One reason we experience these moments of higher stress is because there is a reason for the heightened levels. For instance a major meeting with a customer, a job interview, a fitness competition, unexpected bills, trouble in relationships. We may feel we are handling the added stress loads just fine and in many cases we are, until suddenly we aren’t. We snap at a co-worker or loved one, we get a migraine headache, we get sick and have to shut it down for a day or two.

I’ve found a solution for dealing with this stress on a macro level which is immediate and helps to calm things back down and put things back into perspective. I use this tool to simplify my perception, often these periods of heightened stress elevate our ability to deal with things so we add more, and all of a sudden our lives are more complicated, or at least seem this way. Meditation is always a great option, though I’ve found meditation to be best used on a regular basis and not very helpful “in the moment”.

When I need to simplify things in my life immediately and in a heated moment I quickly think back to who I am. Not in the philosophical way, the meaning of life way, (this we’ll get into another time). I look at the world around me and how I experience it. I focus on my family, my company, my house, car, bills, employees, vendors, customers, training program, grocery shopping list etc…

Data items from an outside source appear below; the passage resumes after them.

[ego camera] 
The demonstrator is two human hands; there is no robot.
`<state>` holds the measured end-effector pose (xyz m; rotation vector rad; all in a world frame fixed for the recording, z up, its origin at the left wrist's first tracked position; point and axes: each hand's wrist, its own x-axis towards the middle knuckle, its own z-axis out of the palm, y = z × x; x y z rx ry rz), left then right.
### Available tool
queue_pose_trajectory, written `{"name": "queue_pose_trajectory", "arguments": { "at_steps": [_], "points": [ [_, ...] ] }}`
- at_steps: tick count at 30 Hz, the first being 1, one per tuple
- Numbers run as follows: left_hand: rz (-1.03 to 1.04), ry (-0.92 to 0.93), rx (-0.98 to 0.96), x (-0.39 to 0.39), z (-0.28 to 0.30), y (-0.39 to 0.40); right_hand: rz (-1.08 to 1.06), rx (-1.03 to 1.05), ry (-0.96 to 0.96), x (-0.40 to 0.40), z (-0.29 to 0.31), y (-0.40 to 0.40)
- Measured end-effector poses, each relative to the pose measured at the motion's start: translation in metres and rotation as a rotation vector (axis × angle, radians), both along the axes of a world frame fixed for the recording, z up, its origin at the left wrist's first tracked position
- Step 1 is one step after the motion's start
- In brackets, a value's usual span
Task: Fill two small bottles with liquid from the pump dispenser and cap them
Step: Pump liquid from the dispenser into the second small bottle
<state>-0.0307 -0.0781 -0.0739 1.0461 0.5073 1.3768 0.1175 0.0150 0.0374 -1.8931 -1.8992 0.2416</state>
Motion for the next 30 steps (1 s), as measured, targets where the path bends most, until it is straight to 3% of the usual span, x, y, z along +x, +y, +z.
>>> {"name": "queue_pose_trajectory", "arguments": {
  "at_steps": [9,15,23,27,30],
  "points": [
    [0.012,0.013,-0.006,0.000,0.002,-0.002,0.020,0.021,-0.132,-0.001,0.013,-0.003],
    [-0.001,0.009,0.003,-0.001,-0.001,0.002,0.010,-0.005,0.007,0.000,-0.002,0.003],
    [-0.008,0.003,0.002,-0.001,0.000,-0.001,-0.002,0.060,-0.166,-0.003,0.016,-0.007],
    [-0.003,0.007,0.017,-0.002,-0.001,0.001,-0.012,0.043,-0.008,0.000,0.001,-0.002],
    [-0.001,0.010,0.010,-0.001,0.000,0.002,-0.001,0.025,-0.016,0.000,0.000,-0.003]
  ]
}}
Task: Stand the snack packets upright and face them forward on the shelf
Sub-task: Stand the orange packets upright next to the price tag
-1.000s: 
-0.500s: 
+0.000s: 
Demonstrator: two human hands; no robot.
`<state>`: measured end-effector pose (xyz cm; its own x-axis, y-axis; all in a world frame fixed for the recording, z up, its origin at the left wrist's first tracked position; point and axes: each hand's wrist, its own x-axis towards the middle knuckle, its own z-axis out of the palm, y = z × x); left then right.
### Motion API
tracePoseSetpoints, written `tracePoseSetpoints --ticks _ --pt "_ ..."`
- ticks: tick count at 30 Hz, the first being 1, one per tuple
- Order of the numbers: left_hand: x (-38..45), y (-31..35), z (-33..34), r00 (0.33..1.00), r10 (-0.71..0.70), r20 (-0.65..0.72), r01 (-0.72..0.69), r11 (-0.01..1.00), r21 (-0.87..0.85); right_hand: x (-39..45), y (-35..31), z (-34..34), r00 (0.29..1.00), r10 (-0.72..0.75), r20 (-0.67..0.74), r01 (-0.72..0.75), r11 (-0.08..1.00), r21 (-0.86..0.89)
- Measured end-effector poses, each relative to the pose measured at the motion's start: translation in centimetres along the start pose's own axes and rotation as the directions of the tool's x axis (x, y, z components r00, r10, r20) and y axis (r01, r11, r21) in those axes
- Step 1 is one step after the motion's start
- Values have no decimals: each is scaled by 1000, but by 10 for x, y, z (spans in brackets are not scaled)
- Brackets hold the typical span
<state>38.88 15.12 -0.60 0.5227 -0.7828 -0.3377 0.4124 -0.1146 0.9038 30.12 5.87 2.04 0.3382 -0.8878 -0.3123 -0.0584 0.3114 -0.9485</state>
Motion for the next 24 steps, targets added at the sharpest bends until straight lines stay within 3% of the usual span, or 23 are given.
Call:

I think of these things, and I imagine all of them gone. Who am I without any of these things? If my life as I experienced it went away in a flash, who am I then? If I didn’t have to think about paying a mortgage, servicing a customer, ensuring food and shelter are provided for my family, hitting the next PR at the gym…

This may be scary to contemplate, and if it is scary or too uncomfortable to imagine then I invite you to consider just how attached you are to what you “can’t” live without. The truth of the matter is, if everything went away, you will still wake up in the morning, the sun will rise as you will. The sun will set as you will ultimately go back to sleep to repeat the process. What does your life look like without anything in it? Who cares. It doesn’t matter. For this tool we don’t have to spent a second trying to contemplate the “other” side of how we experience life.

I invite you to imagine everything is gone, you have no fear or worries about anything, family, friends, the house, business, job, money you owe the mob for bad horse betting… Simply imagine being you, carefree and released from the weight of what we perceive to be important in our life. Imagine having no thoughts about yesterday or tomorrow, just be in this moment right now, as light as an angel with no strings attached, no commitments, promises or deadlines. Close your eyes and be in this space, you may imagine yourself in a field breathing in the fresh breeze as you stand tall with your shoulders and back straight, like you may just begin to float off the soft grass.

As you practice this it becomes easier and helps to realize something very important. What we think matters a lot, at the end of the day really doesn’t. As Tyler Durden in Fight Club so aptly stated: “You’re not your job. You’re not how much money you have in the bank. You’re not the car you drive. You’re not the contents of your wallet. You’re not your f***ing khakis. “

What are you if not all these things? For this article and purpose it’s not important. What is important for now is to understand this tool which is available to you anytime you feel the stress building in and around your life. Use this tool to calm yourself and reset your emotions when you feel like things are heating up. What this does is allows us to see our world from a different perspective. A calm, clean, de-cluttered perspective and even without all these “important” things we are still “us”. Simplified.

In this moment of simplicity as you stand weightless, what else do you need in order to feel fulfilled? (Normally I don’t give the answer, I’ve yet to hear somebody say something other than…) Nothing.

As we simplify our perspective, we already have all we need within us at this precise moment in time. Breathe in this knowledge as you allow the stress to fall away from this moment as you realize whatever is the cause, it’s likely not the end of your world.

We all have the tools within us to make miracles happen, this simple, effective and immediate tool is simply one of the plentiful options we have.